“Ku buka lembaran baru dalam buku kehidupanku dengan senyuman.”
Sepulang dari liburan Naya sudah menyusun beberapa rencana, salah satunya adalah memulai lembaran baru dalam hidupnya, walau terkadang dirinya masih memikirkan tentang Zidan. Hidup tidak akan berakhir hanya karena kejadian ini, itulah yang Naya yakini.
Seperti pagi sebelumnya Naya menyapa kedua orangtuanya yang sedang berada di ruang makan, terlihat Bi Darmi sedang menyiapkan sarapan.
“Mama, Abah.” Sapa Naya dengan senyuman manisnya.
“Iya sayang, gimana liburannya?” tanya Ibu Fatimah yang sedang menggoreng telur.
“Alhamdulillah Naya udah merasa enakan, oh iya Abah Naya mau menyampaikan sesuatu.”
Pak Abu Bakar telihat sedikit kaget dengan ucapan Naya, perkataan Naya seperti bom waktu yang siap meledek kapan saja. “Apa itu Naya?”
“Habis sarapan ya Abah.”
Pak Abu Bakar pun mengangguk tetapi tetap saja terus saja memikirkan apa yang akan disampaiakn putri bungsunya.
“Mama, Mbak Keket udah pulang?” tanya Naya yang sedang memperhatikan sekeliling tapi tak menemukan sang Kakak.
“Udah Mas Indra udah balik dari dinas luar kota, jadi Mbakmu balik sehari sebelum Indra dateng.”
Naya mengangguk perlahan, Bi Darmi pun sudah menyiapkan sarapan berupa nasi goreng, telur dadar dan juga salad.
Pak Abu Bakar dan Ibu Fatimah menyantap nasi goreng sedangkan Naya menyantap salad dan segelas jus alpukat. Selesai sarapan Pak Abu pun mengajak Naya menuju Gazebo yang terletak di belakang rumah.
“Apa yang ingin kamu sampaikan Naya?” tanya Pak Abu Bakar sambil duduk berselonjor kaki menghadap sebuah taman kecil yang tak berada jauh dari gazebo.
Naya terdiam sesaat, Ia mencoba untuk merangkai kata dan menyusun kalimat harus memulai dari mana. Naya menarik napas perlahan kemudian mengembuskannya.

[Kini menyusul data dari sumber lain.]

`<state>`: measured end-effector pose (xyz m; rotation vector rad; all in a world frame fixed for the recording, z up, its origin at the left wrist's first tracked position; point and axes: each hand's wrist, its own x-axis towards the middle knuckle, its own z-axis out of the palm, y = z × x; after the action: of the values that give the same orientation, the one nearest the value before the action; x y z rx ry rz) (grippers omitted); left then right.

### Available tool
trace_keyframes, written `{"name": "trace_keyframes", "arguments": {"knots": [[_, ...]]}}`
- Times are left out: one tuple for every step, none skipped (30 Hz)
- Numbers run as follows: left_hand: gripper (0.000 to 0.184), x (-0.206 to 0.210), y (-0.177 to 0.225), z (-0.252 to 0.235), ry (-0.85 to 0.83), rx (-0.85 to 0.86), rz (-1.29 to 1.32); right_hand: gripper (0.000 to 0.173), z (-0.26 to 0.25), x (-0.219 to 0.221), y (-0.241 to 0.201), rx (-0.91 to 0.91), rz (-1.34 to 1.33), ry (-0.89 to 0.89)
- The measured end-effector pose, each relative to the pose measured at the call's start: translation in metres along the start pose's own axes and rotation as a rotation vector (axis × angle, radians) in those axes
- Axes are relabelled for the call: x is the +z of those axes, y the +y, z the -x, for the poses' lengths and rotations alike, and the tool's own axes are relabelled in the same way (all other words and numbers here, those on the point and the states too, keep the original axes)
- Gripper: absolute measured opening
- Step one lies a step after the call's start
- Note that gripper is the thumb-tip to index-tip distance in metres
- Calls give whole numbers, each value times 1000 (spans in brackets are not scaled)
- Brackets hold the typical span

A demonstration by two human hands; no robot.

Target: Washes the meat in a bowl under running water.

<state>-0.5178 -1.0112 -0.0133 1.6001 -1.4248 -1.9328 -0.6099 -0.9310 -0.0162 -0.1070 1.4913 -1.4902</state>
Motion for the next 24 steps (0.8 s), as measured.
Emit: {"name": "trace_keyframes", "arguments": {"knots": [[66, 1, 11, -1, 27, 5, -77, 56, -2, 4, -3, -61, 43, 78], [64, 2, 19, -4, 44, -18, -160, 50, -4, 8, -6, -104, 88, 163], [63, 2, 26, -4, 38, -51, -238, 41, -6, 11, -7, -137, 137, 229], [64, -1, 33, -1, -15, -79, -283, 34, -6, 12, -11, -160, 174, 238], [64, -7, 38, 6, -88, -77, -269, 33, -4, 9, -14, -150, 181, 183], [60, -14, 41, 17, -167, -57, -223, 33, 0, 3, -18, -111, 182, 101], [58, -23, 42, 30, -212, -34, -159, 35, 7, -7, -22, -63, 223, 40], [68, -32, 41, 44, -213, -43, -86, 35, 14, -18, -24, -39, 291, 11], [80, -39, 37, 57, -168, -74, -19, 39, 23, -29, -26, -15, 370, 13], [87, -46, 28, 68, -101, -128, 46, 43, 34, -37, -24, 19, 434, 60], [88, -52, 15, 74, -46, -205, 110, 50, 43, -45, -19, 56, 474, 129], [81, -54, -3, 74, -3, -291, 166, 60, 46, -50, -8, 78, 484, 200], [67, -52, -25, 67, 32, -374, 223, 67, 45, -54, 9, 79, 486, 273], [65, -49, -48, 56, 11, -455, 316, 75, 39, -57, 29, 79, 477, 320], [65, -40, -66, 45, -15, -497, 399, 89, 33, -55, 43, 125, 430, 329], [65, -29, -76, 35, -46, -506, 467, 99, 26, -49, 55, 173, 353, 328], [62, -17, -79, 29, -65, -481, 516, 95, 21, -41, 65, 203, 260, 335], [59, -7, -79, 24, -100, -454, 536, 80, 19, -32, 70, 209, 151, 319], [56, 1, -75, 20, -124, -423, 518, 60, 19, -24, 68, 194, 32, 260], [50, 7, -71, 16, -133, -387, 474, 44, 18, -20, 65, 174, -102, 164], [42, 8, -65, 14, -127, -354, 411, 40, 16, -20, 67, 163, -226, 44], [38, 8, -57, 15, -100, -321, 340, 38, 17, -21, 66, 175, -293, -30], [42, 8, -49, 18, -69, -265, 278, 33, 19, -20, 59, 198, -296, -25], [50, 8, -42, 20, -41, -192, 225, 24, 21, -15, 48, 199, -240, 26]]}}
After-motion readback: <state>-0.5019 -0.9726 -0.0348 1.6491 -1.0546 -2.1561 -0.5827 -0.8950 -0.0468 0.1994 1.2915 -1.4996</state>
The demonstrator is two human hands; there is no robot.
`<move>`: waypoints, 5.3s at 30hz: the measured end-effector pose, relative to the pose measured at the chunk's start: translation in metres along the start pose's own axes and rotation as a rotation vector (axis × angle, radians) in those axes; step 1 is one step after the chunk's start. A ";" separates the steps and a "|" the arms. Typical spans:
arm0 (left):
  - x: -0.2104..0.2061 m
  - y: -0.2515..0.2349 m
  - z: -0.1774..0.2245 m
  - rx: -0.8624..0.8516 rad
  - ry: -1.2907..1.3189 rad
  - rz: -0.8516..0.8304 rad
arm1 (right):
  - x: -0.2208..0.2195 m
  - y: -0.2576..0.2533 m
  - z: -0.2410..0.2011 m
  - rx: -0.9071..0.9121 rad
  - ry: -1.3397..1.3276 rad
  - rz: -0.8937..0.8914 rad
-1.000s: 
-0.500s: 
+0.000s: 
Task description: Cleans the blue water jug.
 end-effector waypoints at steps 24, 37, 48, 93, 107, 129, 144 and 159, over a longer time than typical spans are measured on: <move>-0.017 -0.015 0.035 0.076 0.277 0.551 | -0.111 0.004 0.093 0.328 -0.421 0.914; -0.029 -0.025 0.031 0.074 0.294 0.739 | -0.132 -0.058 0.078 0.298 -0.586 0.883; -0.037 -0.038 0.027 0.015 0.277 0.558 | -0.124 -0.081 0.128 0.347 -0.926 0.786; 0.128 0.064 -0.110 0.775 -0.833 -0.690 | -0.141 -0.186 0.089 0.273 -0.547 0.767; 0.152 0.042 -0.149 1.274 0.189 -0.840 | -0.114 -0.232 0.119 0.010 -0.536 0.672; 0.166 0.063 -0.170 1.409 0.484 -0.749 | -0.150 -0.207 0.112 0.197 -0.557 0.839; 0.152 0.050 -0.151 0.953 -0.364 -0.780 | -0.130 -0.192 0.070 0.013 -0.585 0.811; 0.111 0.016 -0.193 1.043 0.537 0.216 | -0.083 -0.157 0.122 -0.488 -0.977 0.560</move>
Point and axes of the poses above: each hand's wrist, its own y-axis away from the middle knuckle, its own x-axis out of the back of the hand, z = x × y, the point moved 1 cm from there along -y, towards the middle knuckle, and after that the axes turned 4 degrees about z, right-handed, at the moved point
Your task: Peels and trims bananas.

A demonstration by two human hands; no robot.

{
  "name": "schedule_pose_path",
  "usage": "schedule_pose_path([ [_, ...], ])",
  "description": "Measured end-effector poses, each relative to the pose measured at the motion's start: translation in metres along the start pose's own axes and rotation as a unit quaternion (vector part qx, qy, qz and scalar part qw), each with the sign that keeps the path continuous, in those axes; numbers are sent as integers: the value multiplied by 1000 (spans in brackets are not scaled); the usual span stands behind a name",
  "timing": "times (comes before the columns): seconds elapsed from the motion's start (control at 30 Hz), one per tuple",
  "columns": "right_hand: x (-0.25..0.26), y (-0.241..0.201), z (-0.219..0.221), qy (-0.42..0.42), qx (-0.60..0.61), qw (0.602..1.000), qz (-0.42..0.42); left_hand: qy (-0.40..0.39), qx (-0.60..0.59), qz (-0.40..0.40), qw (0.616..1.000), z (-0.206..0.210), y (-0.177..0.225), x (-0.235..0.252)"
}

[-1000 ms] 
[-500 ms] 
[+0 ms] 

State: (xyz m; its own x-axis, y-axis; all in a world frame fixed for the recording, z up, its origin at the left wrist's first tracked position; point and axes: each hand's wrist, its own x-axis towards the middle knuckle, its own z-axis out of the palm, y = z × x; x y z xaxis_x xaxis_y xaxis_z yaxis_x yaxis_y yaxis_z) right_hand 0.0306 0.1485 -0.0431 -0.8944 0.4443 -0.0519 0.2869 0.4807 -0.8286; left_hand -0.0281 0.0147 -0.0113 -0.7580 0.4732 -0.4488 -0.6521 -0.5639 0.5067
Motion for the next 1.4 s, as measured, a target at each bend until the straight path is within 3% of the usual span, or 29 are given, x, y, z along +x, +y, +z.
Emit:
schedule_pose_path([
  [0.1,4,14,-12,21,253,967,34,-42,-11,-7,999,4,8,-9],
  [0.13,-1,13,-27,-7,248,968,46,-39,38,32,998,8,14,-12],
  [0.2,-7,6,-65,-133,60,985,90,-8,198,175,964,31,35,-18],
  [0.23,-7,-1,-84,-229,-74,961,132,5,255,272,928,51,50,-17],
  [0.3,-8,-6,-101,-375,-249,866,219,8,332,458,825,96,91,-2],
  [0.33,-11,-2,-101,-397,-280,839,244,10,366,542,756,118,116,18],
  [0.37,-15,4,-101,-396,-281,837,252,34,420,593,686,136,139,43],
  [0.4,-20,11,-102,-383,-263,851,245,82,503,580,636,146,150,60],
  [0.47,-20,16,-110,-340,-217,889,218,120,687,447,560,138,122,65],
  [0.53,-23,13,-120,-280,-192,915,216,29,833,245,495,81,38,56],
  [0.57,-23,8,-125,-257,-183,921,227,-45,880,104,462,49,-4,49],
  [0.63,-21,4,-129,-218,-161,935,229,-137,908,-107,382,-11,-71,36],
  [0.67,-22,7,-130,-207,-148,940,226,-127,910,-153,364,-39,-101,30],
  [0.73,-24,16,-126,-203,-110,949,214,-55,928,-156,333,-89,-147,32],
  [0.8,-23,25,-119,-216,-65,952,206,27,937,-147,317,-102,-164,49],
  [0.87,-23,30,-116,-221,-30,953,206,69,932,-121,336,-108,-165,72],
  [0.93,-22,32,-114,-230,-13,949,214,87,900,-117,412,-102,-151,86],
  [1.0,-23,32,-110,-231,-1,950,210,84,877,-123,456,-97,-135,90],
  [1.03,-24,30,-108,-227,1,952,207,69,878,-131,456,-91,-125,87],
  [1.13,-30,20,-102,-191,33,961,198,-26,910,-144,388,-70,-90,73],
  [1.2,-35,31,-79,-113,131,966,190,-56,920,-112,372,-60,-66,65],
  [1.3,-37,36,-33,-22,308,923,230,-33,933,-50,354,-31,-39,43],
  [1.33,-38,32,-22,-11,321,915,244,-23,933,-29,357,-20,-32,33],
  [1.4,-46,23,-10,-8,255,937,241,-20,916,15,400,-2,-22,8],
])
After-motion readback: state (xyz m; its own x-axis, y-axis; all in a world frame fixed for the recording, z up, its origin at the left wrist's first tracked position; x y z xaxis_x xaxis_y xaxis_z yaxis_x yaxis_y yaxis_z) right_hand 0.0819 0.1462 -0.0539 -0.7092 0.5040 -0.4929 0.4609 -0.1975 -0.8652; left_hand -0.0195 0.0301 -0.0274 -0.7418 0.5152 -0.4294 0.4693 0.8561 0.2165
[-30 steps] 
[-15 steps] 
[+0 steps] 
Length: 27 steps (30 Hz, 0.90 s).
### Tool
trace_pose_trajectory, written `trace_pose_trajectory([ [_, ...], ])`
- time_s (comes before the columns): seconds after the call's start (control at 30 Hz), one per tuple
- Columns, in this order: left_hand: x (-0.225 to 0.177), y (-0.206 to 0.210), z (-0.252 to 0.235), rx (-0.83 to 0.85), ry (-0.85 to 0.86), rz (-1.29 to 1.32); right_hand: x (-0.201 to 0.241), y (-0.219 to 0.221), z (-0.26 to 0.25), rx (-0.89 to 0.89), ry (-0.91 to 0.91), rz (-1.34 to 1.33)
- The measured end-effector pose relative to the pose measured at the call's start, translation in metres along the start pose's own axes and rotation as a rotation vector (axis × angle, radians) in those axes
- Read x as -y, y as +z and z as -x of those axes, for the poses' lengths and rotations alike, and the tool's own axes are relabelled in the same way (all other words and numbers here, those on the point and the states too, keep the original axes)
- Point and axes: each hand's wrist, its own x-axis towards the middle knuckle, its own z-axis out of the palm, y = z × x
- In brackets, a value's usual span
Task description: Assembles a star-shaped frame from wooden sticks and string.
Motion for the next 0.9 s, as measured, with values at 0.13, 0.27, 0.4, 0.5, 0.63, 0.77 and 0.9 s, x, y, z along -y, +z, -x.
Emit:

“Naya mau membuka sebuah Biro Jodoh,” Naya berhenti sejenak untuk melihat reaksi sang Abah, Naya terus saja menatap Pak Abu Bakar seolah meminta respon atas ucapannya.
Pak Abu pun seolah membeku, selang beberapa detik Pak Abu menatap Naya “Nay, selama ini apapun yang kamu lakukan selama itu tidak membahayakan kamu, Abah tidak pernah , melarang kamu Nak.”
Naya tersenyum sembari dalam hati membenarkan ucapan sang Abah, “Nay tahu Abah khawatir dengan Naya tapi Abah percaya sama Naya kan?” Naya menggenggam tangan lelaki yang amat Ia sayangi dan tersenyum.